The boys came into my office so I could help mediate the talk that was doing nothing but adding fuel to the many fires. When they had a seat at the table, I realized that I hadn’t cleared the teacups from my peer leadership meeting with my Community School Team partners.
I explained, “Sorry, I haven’t cleaned up from my last meeting. Let me get that out of your way.”
The response, “Oh, that’s not for me? I’d like a cup of tea. It’s a thing to calm down. ”
“Hmm. Well, there still is some in the pot. I could get you some” was my response. Fortunately I had decided to keep the tea set I bought for my daughter with the large teapot.
The first thing the boys were able to agree on was that they all wanted tea. With sugar. Apparently lots of sugar. The shift of attention to tea was like shifting tectonic plates. Before long, feelings were bared. Frustrations were vented. Tears were shed. Plans were made. Heartfelt apologies were expressed. The balance had shifted to friends who were still somewhat annoyed with each other.
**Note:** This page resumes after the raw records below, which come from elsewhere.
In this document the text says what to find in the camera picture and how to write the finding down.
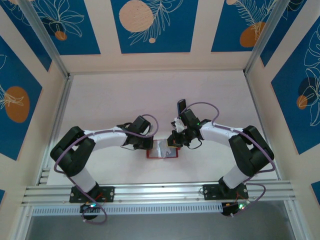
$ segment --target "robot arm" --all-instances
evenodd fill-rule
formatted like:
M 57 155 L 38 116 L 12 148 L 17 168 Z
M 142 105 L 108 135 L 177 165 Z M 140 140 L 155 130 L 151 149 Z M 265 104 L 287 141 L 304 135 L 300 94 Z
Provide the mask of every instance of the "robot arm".
M 152 125 L 142 116 L 133 123 L 117 125 L 113 128 L 99 131 L 82 130 L 78 126 L 72 127 L 66 135 L 52 149 L 50 156 L 54 161 L 63 154 L 77 139 L 90 135 L 73 148 L 71 148 L 60 160 L 58 166 L 71 178 L 85 193 L 95 198 L 99 193 L 99 185 L 92 178 L 85 165 L 93 151 L 103 148 L 133 145 L 136 149 L 152 149 L 153 136 L 142 135 L 152 130 Z
M 200 121 L 190 109 L 181 113 L 179 117 L 172 122 L 175 130 L 167 139 L 169 146 L 181 148 L 189 146 L 193 139 L 198 139 L 199 141 L 214 141 L 231 148 L 236 165 L 219 180 L 219 190 L 225 196 L 269 163 L 269 160 L 255 145 L 249 148 L 253 143 L 239 132 L 252 138 L 272 160 L 274 159 L 270 147 L 254 126 L 232 128 L 212 124 L 208 119 Z

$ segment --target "leaf illustration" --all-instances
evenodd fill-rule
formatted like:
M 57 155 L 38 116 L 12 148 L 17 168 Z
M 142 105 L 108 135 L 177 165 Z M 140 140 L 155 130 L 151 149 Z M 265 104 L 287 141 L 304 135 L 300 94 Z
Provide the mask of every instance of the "leaf illustration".
M 240 17 L 246 21 L 248 26 L 253 26 L 260 21 L 261 12 L 258 10 L 255 0 L 237 0 Z
M 320 102 L 317 102 L 317 104 L 313 104 L 310 107 L 310 126 L 315 127 L 320 123 Z
M 144 3 L 151 9 L 153 14 L 152 25 L 141 32 L 133 32 L 129 39 L 133 39 L 130 45 L 143 40 L 148 41 L 151 38 L 157 39 L 162 31 L 166 30 L 166 26 L 170 26 L 171 21 L 169 13 L 178 9 L 184 0 L 179 0 L 178 4 L 173 4 L 177 0 L 145 0 Z
M 7 59 L 6 55 L 0 54 L 0 69 L 2 69 L 6 64 L 6 59 Z
M 71 23 L 71 22 L 66 22 L 66 23 L 64 23 L 64 27 L 68 33 L 77 35 L 80 38 L 82 37 L 82 31 L 76 24 Z
M 19 21 L 22 21 L 25 25 L 30 26 L 28 20 L 26 19 L 25 15 L 21 11 L 20 7 L 8 0 L 1 0 L 3 4 L 10 10 L 12 15 L 18 19 Z

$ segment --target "black mounting bracket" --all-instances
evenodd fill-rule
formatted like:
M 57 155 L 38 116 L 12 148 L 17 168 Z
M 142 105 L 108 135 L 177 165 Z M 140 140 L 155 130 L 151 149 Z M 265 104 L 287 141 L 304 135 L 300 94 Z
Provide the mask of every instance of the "black mounting bracket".
M 237 193 L 244 199 L 249 198 L 247 187 L 243 183 L 234 189 L 230 189 L 225 194 L 221 191 L 219 184 L 205 184 L 202 188 L 204 200 L 236 200 L 238 197 Z
M 93 190 L 88 192 L 88 195 L 91 196 L 93 199 L 95 199 L 98 203 L 113 203 L 114 197 L 115 197 L 115 187 L 114 186 L 98 186 L 97 191 L 92 192 Z M 78 190 L 77 187 L 74 186 L 71 188 L 70 199 L 69 199 L 70 203 L 84 204 L 88 201 L 90 201 L 90 200 L 86 196 L 84 196 Z

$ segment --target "metal frame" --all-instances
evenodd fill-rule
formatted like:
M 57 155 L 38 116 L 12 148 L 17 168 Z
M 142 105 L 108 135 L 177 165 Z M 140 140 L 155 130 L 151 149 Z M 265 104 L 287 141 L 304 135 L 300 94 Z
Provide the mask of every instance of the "metal frame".
M 247 76 L 251 71 L 252 67 L 256 63 L 257 59 L 260 57 L 262 51 L 264 50 L 266 44 L 268 43 L 272 33 L 274 32 L 279 20 L 282 17 L 282 14 L 286 10 L 290 0 L 279 0 L 272 12 L 270 13 L 270 17 L 266 21 L 265 27 L 263 28 L 262 33 L 256 41 L 255 46 L 251 52 L 250 58 L 245 65 L 244 75 Z
M 265 180 L 251 181 L 265 185 L 267 191 L 261 201 L 295 200 L 296 196 L 289 181 Z M 230 202 L 230 199 L 207 201 L 200 193 L 204 184 L 218 182 L 186 182 L 186 183 L 150 183 L 150 184 L 108 184 L 114 186 L 114 204 L 180 204 Z M 22 206 L 66 206 L 70 203 L 71 185 L 39 185 L 26 188 Z M 262 193 L 262 188 L 256 185 L 247 186 L 249 201 L 254 201 Z
M 49 160 L 50 160 L 50 149 L 57 142 L 57 138 L 60 131 L 60 126 L 64 116 L 64 112 L 67 106 L 69 93 L 72 86 L 72 79 L 67 81 L 65 89 L 61 96 L 57 116 L 54 121 L 54 127 L 52 130 L 50 143 L 46 148 L 45 155 L 42 159 L 42 167 L 40 169 L 37 184 L 35 186 L 28 186 L 25 191 L 24 198 L 22 200 L 22 210 L 20 219 L 29 218 L 33 214 L 39 214 L 39 211 L 44 211 L 45 215 L 60 215 L 62 211 L 68 212 L 69 215 L 78 214 L 74 211 L 79 207 L 79 204 L 69 203 L 69 197 L 71 192 L 71 185 L 46 185 L 48 177 Z M 253 98 L 250 83 L 247 80 L 248 88 L 251 93 L 253 103 L 256 108 L 256 112 L 260 118 L 259 111 L 256 107 L 255 99 Z M 266 193 L 261 201 L 284 201 L 287 214 L 290 218 L 290 223 L 294 234 L 297 239 L 311 239 L 309 237 L 307 228 L 304 224 L 303 218 L 301 217 L 296 202 L 296 196 L 293 188 L 289 181 L 283 180 L 255 180 L 252 183 L 261 183 L 266 186 Z M 113 214 L 112 209 L 117 209 L 117 214 L 124 214 L 125 207 L 130 206 L 138 208 L 137 211 L 142 213 L 143 208 L 150 206 L 164 205 L 168 206 L 199 206 L 204 207 L 208 203 L 212 205 L 220 204 L 223 202 L 230 202 L 230 200 L 220 201 L 205 201 L 204 196 L 200 194 L 199 190 L 204 184 L 217 184 L 217 182 L 186 182 L 186 183 L 153 183 L 153 184 L 116 184 L 109 186 L 116 187 L 114 202 L 108 203 L 107 208 L 109 209 L 108 214 Z M 249 200 L 254 201 L 262 193 L 262 189 L 259 186 L 248 185 Z M 25 239 L 27 235 L 30 220 L 23 220 L 18 225 L 18 230 L 21 232 L 16 238 L 17 240 Z
M 260 38 L 258 39 L 255 47 L 252 50 L 249 61 L 246 64 L 244 70 L 245 76 L 247 76 L 247 74 L 252 69 L 252 66 L 259 58 L 289 1 L 290 0 L 279 1 L 270 14 L 267 25 L 262 31 Z M 57 67 L 62 72 L 62 74 L 64 74 L 66 77 L 69 77 L 70 74 L 68 73 L 68 70 L 65 67 L 63 61 L 61 60 L 58 50 L 54 46 L 50 36 L 42 25 L 30 2 L 28 2 L 27 0 L 17 0 L 17 2 L 19 3 L 19 7 L 25 14 L 27 20 L 30 22 L 30 25 L 34 29 L 35 33 L 45 47 L 46 51 L 49 53 L 52 60 L 57 64 Z M 256 101 L 251 91 L 250 81 L 247 78 L 246 80 L 260 123 L 262 123 L 259 111 L 256 106 Z M 67 215 L 78 214 L 77 209 L 79 208 L 79 204 L 69 203 L 69 197 L 72 187 L 71 185 L 46 185 L 46 178 L 48 177 L 48 171 L 50 167 L 49 154 L 53 145 L 57 142 L 62 119 L 65 113 L 69 93 L 72 86 L 72 81 L 73 75 L 70 79 L 67 79 L 65 83 L 63 94 L 61 96 L 60 103 L 57 109 L 56 118 L 53 124 L 50 141 L 47 148 L 45 149 L 41 168 L 39 169 L 35 186 L 28 186 L 26 188 L 21 207 L 18 211 L 17 218 L 13 226 L 13 229 L 15 231 L 11 236 L 11 240 L 24 240 L 26 238 L 31 221 L 31 216 L 33 215 L 45 214 L 46 216 L 55 216 L 62 213 L 66 215 L 65 211 L 67 211 Z M 266 137 L 263 125 L 261 124 L 261 126 L 264 136 Z M 281 171 L 276 171 L 276 173 L 278 178 L 281 179 Z M 267 191 L 261 201 L 284 201 L 294 235 L 297 239 L 312 239 L 309 234 L 308 227 L 305 224 L 300 206 L 296 201 L 295 193 L 289 181 L 259 180 L 252 182 L 264 184 L 266 186 Z M 219 212 L 221 210 L 219 207 L 220 204 L 222 202 L 230 202 L 230 200 L 225 199 L 219 201 L 205 201 L 204 196 L 200 193 L 200 189 L 204 184 L 217 184 L 217 182 L 116 184 L 113 185 L 114 187 L 116 187 L 114 202 L 107 204 L 107 209 L 109 209 L 108 213 L 113 214 L 113 212 L 115 212 L 114 214 L 128 214 L 128 212 L 126 211 L 126 209 L 128 209 L 128 206 L 130 207 L 130 209 L 137 209 L 133 210 L 135 214 L 148 214 L 144 212 L 144 209 L 150 207 L 151 209 L 156 209 L 156 211 L 157 209 L 162 210 L 162 206 L 164 207 L 164 209 L 167 209 L 165 207 L 172 206 L 173 208 L 170 208 L 169 210 L 171 211 L 170 213 L 177 213 L 176 211 L 180 211 L 180 209 L 181 211 L 186 211 L 186 206 L 191 208 L 191 210 L 188 208 L 188 211 L 190 210 L 193 213 Z M 248 185 L 247 189 L 250 201 L 254 201 L 262 192 L 262 189 L 259 186 L 255 185 Z
M 19 8 L 25 15 L 30 26 L 35 32 L 36 36 L 39 38 L 44 49 L 49 54 L 50 58 L 55 62 L 59 71 L 67 78 L 69 76 L 69 71 L 67 70 L 65 64 L 60 58 L 60 54 L 54 45 L 52 39 L 50 38 L 45 26 L 42 24 L 38 14 L 36 13 L 34 7 L 28 0 L 16 0 Z
M 37 173 L 37 177 L 36 177 L 34 185 L 39 185 L 44 169 L 50 167 L 49 166 L 50 165 L 50 151 L 58 141 L 59 131 L 60 131 L 62 120 L 65 115 L 65 110 L 66 110 L 66 106 L 67 106 L 67 102 L 68 102 L 73 79 L 74 79 L 74 77 L 70 76 L 64 84 L 64 89 L 63 89 L 63 92 L 62 92 L 62 95 L 60 98 L 58 108 L 56 110 L 55 119 L 54 119 L 54 123 L 53 123 L 53 127 L 52 127 L 52 132 L 50 135 L 49 143 L 44 150 L 44 154 L 43 154 L 42 161 L 41 161 L 41 166 L 40 166 L 40 169 Z
M 258 116 L 259 123 L 260 123 L 261 128 L 262 128 L 262 133 L 263 133 L 264 139 L 265 139 L 266 143 L 269 145 L 270 149 L 273 151 L 272 146 L 270 146 L 270 141 L 269 141 L 268 136 L 266 134 L 264 125 L 262 123 L 262 119 L 261 119 L 261 116 L 260 116 L 260 113 L 259 113 L 259 110 L 258 110 L 258 106 L 257 106 L 257 103 L 256 103 L 255 96 L 254 96 L 254 94 L 252 92 L 251 84 L 250 84 L 250 81 L 249 81 L 249 76 L 244 75 L 244 77 L 245 77 L 246 84 L 247 84 L 249 92 L 250 92 L 250 96 L 252 98 L 252 102 L 253 102 L 253 105 L 254 105 L 255 112 L 256 112 L 256 114 Z M 282 180 L 283 178 L 282 178 L 282 175 L 281 175 L 281 171 L 279 171 L 279 165 L 278 165 L 276 157 L 274 158 L 273 162 L 275 164 L 275 173 L 276 173 L 276 175 L 278 177 L 278 180 Z

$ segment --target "purple cable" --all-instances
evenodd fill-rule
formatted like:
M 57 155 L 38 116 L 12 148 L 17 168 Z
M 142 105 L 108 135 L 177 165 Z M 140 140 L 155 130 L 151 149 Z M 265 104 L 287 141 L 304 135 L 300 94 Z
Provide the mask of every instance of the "purple cable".
M 206 102 L 206 101 L 197 101 L 197 102 L 194 102 L 194 103 L 186 106 L 185 109 L 184 109 L 182 112 L 180 112 L 180 114 L 184 113 L 188 108 L 190 108 L 191 106 L 196 105 L 196 104 L 206 104 L 206 105 L 210 105 L 211 107 L 214 107 L 214 108 L 215 108 L 215 110 L 216 110 L 216 116 L 212 119 L 212 124 L 213 124 L 213 123 L 215 122 L 215 120 L 219 117 L 219 114 L 220 114 L 219 109 L 218 109 L 215 105 L 213 105 L 212 103 L 209 103 L 209 102 Z
M 247 210 L 248 208 L 251 208 L 252 205 L 256 204 L 266 193 L 267 189 L 264 185 L 260 184 L 260 183 L 247 183 L 247 185 L 256 185 L 256 186 L 260 186 L 260 187 L 263 187 L 263 192 L 262 194 L 256 199 L 254 200 L 253 202 L 251 202 L 246 208 L 245 210 Z M 234 216 L 237 216 L 239 214 L 241 214 L 242 212 L 244 211 L 238 211 L 237 213 L 233 214 L 231 217 L 234 217 Z
M 188 108 L 190 108 L 191 106 L 196 105 L 196 104 L 206 104 L 206 105 L 210 105 L 210 106 L 212 106 L 212 107 L 214 107 L 214 108 L 216 109 L 217 114 L 216 114 L 216 116 L 212 119 L 212 122 L 211 122 L 211 123 L 212 123 L 212 126 L 214 126 L 214 127 L 216 127 L 216 128 L 228 130 L 228 131 L 231 131 L 231 132 L 235 132 L 235 133 L 237 133 L 237 134 L 240 134 L 240 135 L 244 136 L 244 137 L 247 138 L 249 141 L 251 141 L 251 142 L 253 143 L 253 145 L 255 145 L 255 146 L 262 152 L 262 154 L 266 157 L 266 159 L 268 159 L 269 163 L 272 165 L 272 168 L 271 168 L 271 169 L 268 169 L 268 170 L 258 171 L 257 173 L 268 173 L 268 172 L 272 172 L 272 171 L 276 170 L 276 165 L 275 165 L 275 163 L 272 161 L 271 157 L 270 157 L 270 156 L 267 154 L 267 152 L 266 152 L 255 140 L 253 140 L 249 135 L 245 134 L 245 133 L 242 132 L 242 131 L 238 131 L 238 130 L 236 130 L 236 129 L 233 129 L 233 130 L 232 130 L 232 128 L 227 127 L 227 126 L 214 125 L 215 120 L 218 118 L 218 116 L 219 116 L 219 114 L 220 114 L 219 109 L 218 109 L 215 105 L 213 105 L 213 104 L 211 104 L 211 103 L 209 103 L 209 102 L 205 102 L 205 101 L 194 102 L 194 103 L 188 105 L 180 114 L 184 113 Z M 243 181 L 243 183 L 246 183 L 247 181 L 249 181 L 249 180 L 252 179 L 253 177 L 254 177 L 254 176 L 248 177 L 245 181 Z M 250 206 L 251 206 L 252 204 L 255 204 L 256 202 L 258 202 L 258 201 L 265 195 L 267 189 L 266 189 L 266 187 L 265 187 L 264 185 L 259 184 L 259 183 L 246 183 L 246 184 L 247 184 L 247 185 L 257 185 L 257 186 L 263 187 L 263 192 L 262 192 L 262 194 L 261 194 L 254 202 L 252 202 L 252 203 L 250 204 Z M 236 214 L 234 214 L 233 216 L 236 216 L 236 215 L 240 214 L 241 212 L 243 212 L 243 211 L 239 211 L 239 212 L 237 212 Z
M 255 145 L 261 152 L 262 154 L 266 157 L 266 159 L 269 161 L 269 163 L 272 165 L 272 168 L 271 169 L 267 169 L 267 170 L 262 170 L 262 171 L 258 171 L 257 174 L 261 174 L 261 173 L 268 173 L 268 172 L 273 172 L 274 170 L 276 170 L 276 165 L 275 163 L 272 161 L 271 157 L 266 153 L 266 151 L 255 141 L 253 140 L 249 135 L 245 134 L 244 132 L 242 131 L 238 131 L 236 129 L 231 129 L 230 127 L 227 127 L 227 126 L 220 126 L 220 125 L 213 125 L 214 127 L 216 128 L 219 128 L 219 129 L 224 129 L 224 130 L 229 130 L 231 132 L 235 132 L 237 134 L 240 134 L 242 136 L 244 136 L 245 138 L 247 138 L 250 142 L 253 143 L 253 145 Z M 249 181 L 250 179 L 252 179 L 254 176 L 251 176 L 249 177 L 248 179 L 246 179 L 244 181 L 247 182 Z
M 58 167 L 60 161 L 62 160 L 62 158 L 63 158 L 63 157 L 67 154 L 67 152 L 68 152 L 70 149 L 72 149 L 77 143 L 79 143 L 79 142 L 82 141 L 83 139 L 88 138 L 88 137 L 90 137 L 90 136 L 92 136 L 92 135 L 105 134 L 105 133 L 125 133 L 125 134 L 130 134 L 130 135 L 133 135 L 133 136 L 137 136 L 137 137 L 140 137 L 140 138 L 150 138 L 150 137 L 154 136 L 154 135 L 158 132 L 158 130 L 159 130 L 158 120 L 157 120 L 154 116 L 152 116 L 152 115 L 150 115 L 150 114 L 144 114 L 144 115 L 141 115 L 141 116 L 142 116 L 142 117 L 148 116 L 148 117 L 151 117 L 151 118 L 154 119 L 154 121 L 155 121 L 155 123 L 156 123 L 156 130 L 154 131 L 153 134 L 144 136 L 144 135 L 140 135 L 140 134 L 137 134 L 137 133 L 134 133 L 134 132 L 130 132 L 130 131 L 125 131 L 125 130 L 110 130 L 110 129 L 101 130 L 101 131 L 96 131 L 96 132 L 94 132 L 94 133 L 91 132 L 91 133 L 86 134 L 86 135 L 78 138 L 77 140 L 75 140 L 70 146 L 68 146 L 68 147 L 63 151 L 63 153 L 59 156 L 59 158 L 56 160 L 56 162 L 55 162 L 55 164 L 54 164 L 54 166 L 53 166 L 54 171 L 57 172 L 57 173 L 60 173 L 60 174 L 65 174 L 63 171 L 59 171 L 59 170 L 57 169 L 57 167 Z M 87 220 L 85 219 L 85 212 L 86 212 L 87 209 L 89 209 L 89 207 L 88 207 L 85 211 L 83 211 L 83 213 L 82 213 L 82 215 L 81 215 L 83 221 L 84 221 L 85 223 L 92 224 L 92 225 L 101 225 L 101 224 L 104 224 L 104 223 L 107 221 L 107 213 L 106 213 L 106 211 L 104 210 L 104 208 L 102 207 L 102 205 L 100 205 L 95 199 L 93 199 L 93 198 L 92 198 L 91 196 L 89 196 L 85 191 L 83 191 L 83 190 L 81 189 L 81 187 L 78 186 L 78 185 L 76 184 L 76 182 L 72 180 L 71 177 L 69 177 L 69 176 L 66 176 L 66 177 L 75 185 L 75 187 L 76 187 L 83 195 L 85 195 L 91 202 L 95 203 L 96 206 L 98 206 L 98 208 L 100 208 L 100 209 L 102 210 L 103 214 L 104 214 L 104 220 L 103 220 L 103 221 L 100 221 L 100 222 L 87 221 Z
My thoughts wandered to my maternal grandmother, Nanny Keenan. The rule in the family was, when you walked in the door to visit, you kissed Nanny hello and then put on the kettle for tea before you took off your coat. All of the news, joys and struggles of life were wrestled with, cried over, or laughed about over a cup of tea. In her poem, Joy Harjo writes of the kitchen table: “It is here that children are given instructions on what it means to be human. We make men at it, we make women.” Perhaps the same is true in part on the playground, in the classroom, or in the principal’s office over a cup of tea, on a good day!